Destination Void by Frank Herbert


  When they did face this fact, Bickel saw, he was going to have a fight on his hands. Too much of the ship was almost totally dependent on the master programs. Juggling those programs involved a kind of all-or-nothing danger. It was a flaw in the Tin Egg’s design, Bickel felt. He could see no logical reason for it. Why should everything on the ship depend on conscious control or intervention—even down to the robox repair units?

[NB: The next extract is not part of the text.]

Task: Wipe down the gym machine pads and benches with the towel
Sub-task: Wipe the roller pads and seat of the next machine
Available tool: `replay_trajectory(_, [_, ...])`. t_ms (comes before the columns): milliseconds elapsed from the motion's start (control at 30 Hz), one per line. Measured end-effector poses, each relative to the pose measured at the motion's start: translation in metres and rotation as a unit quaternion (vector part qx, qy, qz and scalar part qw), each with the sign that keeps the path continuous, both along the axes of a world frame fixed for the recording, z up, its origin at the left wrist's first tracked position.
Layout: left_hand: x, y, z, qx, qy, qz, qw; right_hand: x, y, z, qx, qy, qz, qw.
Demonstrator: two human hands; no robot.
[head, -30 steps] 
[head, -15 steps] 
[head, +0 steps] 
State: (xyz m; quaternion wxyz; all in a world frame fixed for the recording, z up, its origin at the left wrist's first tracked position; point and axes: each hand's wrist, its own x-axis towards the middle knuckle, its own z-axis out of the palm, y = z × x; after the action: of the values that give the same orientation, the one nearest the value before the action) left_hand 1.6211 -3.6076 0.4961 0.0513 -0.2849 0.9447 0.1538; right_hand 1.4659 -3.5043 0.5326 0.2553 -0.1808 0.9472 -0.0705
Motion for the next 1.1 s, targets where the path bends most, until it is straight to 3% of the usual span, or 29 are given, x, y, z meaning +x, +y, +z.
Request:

  Prudence sensed Bickel’s attention on her, saw his face reflected in a gauge’s plastic cover. His questionings, doubts, and determination were all there for her to read just as surely as she read the dial beneath the plastic reflector. She had set him up—she had done that part of her job as well as could be expected, she thought. She focused now on the total console, feeling the sensory pulses of the ship reaching outward to the hull skin and beyond.

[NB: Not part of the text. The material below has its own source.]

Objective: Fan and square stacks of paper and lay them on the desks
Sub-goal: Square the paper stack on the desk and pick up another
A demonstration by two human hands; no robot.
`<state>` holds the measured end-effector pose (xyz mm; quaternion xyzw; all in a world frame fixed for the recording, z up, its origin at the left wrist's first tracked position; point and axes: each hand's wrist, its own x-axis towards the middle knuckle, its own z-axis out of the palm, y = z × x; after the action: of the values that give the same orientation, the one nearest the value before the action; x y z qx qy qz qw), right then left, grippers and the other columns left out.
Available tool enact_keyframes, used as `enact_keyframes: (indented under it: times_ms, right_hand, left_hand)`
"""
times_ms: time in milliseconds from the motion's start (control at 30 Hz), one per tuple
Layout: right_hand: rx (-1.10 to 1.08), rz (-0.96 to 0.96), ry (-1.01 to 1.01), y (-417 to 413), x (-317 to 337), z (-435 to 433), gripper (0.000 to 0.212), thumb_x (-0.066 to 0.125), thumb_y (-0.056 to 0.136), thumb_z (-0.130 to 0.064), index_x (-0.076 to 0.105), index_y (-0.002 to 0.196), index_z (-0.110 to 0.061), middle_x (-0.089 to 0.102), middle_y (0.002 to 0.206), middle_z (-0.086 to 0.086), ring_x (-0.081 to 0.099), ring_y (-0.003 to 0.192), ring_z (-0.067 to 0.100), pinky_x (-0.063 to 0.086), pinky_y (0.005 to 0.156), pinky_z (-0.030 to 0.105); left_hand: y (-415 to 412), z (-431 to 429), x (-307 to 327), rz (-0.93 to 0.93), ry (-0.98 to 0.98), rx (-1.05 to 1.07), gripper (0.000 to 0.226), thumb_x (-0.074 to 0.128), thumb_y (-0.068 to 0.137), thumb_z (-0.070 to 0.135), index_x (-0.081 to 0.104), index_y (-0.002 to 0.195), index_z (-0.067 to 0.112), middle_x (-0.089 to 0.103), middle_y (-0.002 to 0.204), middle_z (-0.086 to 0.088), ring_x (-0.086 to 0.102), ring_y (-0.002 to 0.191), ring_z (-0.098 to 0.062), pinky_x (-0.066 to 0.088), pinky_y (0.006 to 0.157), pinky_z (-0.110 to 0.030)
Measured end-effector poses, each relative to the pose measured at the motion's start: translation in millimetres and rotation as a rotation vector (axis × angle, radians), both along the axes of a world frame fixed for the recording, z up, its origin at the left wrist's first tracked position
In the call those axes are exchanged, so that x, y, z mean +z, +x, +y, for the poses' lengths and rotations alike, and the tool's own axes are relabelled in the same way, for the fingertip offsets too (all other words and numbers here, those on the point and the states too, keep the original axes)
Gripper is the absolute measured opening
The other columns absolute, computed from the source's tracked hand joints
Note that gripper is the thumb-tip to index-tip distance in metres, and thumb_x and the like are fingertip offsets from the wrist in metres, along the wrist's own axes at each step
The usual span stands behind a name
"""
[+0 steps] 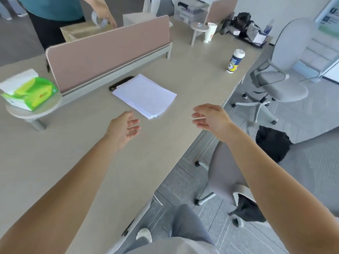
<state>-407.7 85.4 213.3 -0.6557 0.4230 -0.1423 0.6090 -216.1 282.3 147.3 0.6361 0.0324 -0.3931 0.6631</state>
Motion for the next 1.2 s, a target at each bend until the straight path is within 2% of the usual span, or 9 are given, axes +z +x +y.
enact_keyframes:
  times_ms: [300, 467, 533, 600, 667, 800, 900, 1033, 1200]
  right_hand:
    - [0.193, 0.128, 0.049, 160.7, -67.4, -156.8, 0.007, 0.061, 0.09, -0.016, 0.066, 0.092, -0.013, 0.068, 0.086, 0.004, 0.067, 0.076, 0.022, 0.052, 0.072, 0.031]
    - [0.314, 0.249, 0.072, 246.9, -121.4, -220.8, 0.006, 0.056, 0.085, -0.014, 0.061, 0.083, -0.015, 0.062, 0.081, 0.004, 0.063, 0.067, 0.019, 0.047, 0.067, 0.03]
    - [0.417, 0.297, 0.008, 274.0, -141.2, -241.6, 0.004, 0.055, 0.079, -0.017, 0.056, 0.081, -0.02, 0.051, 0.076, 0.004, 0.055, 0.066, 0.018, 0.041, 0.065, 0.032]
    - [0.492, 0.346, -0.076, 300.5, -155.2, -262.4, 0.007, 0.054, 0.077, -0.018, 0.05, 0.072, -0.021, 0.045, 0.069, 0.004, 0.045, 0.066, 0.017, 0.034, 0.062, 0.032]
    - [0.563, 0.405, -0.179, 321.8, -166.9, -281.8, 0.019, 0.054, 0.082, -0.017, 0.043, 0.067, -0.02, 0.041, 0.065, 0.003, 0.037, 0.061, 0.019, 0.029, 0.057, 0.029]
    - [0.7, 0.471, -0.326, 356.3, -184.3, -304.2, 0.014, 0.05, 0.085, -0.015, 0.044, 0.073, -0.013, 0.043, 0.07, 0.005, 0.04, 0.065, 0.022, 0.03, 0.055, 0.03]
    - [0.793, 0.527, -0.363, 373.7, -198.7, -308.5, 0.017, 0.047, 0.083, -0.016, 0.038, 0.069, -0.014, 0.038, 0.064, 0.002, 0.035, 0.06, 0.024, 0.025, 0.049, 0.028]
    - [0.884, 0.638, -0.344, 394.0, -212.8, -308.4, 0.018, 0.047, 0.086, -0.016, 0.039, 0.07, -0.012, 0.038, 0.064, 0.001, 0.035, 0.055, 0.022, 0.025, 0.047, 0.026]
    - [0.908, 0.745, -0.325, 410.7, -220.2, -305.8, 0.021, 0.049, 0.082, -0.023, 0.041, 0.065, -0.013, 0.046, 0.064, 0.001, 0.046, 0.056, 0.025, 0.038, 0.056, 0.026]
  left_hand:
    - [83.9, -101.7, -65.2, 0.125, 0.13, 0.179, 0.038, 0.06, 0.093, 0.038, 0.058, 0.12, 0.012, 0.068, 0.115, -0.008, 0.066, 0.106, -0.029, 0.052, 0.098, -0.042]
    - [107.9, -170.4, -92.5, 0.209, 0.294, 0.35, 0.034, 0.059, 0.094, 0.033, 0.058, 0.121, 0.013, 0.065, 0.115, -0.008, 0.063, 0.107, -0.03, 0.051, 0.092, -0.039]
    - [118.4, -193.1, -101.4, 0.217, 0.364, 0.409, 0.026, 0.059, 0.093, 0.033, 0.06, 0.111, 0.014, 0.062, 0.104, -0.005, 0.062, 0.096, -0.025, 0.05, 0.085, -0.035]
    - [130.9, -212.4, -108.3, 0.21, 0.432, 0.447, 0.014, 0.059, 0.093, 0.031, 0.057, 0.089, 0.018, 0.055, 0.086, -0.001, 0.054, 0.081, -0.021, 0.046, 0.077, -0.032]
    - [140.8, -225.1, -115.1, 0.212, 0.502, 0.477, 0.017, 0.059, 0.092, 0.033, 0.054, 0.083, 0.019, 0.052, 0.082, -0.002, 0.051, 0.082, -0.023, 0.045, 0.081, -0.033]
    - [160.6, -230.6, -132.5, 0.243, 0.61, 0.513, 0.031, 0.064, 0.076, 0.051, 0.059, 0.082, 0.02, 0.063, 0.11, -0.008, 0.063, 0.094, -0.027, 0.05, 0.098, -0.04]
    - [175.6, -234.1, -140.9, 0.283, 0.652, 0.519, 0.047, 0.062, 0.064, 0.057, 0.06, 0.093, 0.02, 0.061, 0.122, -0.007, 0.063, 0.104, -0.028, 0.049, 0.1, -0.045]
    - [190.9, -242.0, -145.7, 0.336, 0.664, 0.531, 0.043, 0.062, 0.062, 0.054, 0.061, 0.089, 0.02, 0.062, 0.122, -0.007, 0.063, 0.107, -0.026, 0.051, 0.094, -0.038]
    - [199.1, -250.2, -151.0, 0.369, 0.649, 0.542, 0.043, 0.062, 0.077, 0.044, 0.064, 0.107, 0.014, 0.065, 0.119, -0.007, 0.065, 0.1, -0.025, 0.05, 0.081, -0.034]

  Job routine was beginning to smooth off the harsh edges of her fear. She took a deep breath, keyed a forward exterior sensor to the overhead screen, studied the star-spangled view of what lay ahead of the Tin Egg.

  That’s our prize, she thought, looking at the stars. First, we clean out the Augean stables—then we get to be first … out there. The candy and the stick. That’s the candy, a virgin world of our own (and we have our tanks full of colonists to prove Earth’s good faith) and I … I am the stick.

  The screenview appeared suddenly repulsive to her, and she blanked it, returned her attention to the big board and its pressures.

  It’s the uncertainty that gets to us, she thought. There’s too much unknown out here—something has to go wrong. But we don’t know what it’ll be … or when it’ll hit. We only know the blow when it falls can be totally destructive, leaving not a trace. It has been before—six times.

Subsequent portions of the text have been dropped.